ABOUT THIS EXERCISE: Scan the entries for lines with the word "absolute", then copy those lines.

Records from a dataset:
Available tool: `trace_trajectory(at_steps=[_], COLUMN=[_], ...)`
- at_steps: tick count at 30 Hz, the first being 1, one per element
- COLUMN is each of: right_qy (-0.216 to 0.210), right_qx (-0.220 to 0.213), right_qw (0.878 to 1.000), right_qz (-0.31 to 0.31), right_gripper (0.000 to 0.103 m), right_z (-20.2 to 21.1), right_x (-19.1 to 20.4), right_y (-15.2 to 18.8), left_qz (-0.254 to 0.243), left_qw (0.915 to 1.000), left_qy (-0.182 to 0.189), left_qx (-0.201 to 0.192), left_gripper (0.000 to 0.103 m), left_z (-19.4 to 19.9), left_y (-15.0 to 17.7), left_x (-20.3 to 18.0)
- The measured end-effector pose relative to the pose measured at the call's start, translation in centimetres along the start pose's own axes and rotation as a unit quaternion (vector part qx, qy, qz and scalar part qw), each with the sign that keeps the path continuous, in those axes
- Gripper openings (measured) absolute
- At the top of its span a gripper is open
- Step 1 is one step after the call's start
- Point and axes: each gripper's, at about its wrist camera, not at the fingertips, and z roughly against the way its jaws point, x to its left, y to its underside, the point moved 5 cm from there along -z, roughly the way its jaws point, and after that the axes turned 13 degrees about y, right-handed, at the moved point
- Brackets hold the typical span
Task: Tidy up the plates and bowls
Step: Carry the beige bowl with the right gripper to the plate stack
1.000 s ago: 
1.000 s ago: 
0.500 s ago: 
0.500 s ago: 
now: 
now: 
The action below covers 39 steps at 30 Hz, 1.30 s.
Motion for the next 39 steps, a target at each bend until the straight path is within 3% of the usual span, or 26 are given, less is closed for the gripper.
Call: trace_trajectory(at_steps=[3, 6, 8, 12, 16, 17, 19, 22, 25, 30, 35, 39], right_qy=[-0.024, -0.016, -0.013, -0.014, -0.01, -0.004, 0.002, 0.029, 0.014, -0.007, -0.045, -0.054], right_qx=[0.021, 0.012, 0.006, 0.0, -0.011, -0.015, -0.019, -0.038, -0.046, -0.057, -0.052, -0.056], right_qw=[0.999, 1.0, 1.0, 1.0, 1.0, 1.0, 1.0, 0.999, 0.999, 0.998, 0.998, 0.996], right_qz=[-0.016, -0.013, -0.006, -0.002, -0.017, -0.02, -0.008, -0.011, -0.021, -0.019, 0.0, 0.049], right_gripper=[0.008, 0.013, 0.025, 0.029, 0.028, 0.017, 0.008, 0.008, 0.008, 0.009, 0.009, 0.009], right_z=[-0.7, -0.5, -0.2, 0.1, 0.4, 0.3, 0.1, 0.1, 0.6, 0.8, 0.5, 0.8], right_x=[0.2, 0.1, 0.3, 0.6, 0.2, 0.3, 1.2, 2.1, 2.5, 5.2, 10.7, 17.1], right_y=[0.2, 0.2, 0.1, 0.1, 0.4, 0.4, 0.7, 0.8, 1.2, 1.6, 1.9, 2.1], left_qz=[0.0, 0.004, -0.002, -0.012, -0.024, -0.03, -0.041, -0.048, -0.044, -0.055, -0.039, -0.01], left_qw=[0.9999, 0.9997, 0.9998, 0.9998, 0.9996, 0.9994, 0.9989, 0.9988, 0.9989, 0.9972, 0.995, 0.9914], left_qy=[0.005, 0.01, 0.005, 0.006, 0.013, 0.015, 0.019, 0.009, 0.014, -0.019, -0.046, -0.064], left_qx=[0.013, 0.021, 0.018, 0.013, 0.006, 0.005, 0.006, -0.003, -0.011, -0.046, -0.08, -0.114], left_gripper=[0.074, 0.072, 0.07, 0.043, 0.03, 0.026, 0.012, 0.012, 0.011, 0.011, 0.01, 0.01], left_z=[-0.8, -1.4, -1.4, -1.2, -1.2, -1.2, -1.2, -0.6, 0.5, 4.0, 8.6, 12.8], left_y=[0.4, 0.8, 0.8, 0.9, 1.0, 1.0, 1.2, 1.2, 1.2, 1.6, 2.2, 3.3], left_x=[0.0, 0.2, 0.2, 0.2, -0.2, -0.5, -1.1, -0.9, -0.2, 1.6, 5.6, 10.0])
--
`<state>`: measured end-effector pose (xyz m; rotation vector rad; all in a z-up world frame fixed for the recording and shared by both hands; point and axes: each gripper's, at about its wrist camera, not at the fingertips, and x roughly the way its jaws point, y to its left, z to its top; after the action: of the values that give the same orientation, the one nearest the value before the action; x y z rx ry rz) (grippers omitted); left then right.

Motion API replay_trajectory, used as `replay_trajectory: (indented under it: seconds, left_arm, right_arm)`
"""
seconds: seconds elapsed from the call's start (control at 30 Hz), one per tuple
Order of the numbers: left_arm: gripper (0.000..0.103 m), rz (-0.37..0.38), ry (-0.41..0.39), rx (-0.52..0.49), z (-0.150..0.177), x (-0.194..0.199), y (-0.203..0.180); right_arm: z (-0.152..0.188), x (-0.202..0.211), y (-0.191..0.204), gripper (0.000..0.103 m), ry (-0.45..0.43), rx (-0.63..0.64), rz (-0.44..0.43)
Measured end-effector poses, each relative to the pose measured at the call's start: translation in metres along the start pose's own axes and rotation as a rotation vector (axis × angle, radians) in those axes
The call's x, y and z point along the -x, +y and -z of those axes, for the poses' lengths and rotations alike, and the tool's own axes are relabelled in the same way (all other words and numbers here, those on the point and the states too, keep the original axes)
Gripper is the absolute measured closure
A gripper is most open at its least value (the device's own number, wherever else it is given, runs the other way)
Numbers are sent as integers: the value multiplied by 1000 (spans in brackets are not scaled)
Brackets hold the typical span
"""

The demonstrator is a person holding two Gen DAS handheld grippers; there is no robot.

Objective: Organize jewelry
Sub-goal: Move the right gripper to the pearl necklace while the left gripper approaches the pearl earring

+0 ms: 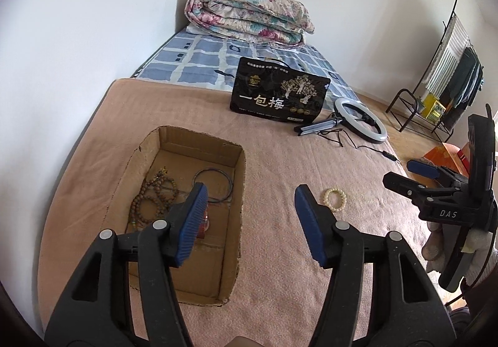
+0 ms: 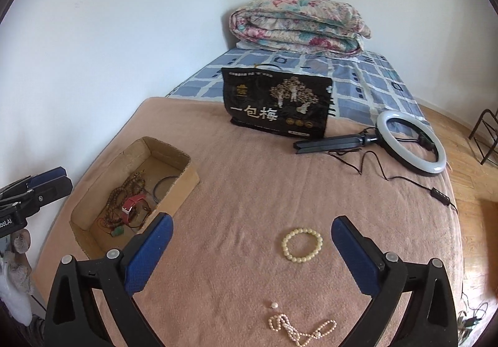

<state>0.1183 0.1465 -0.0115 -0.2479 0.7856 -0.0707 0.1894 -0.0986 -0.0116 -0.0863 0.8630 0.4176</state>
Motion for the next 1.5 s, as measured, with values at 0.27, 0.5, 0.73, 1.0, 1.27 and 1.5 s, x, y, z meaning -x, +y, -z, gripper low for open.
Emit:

ANSWER TO THIS PROBLEM:
- Gripper openings (measured) absolute
Gripper is the absolute measured closure

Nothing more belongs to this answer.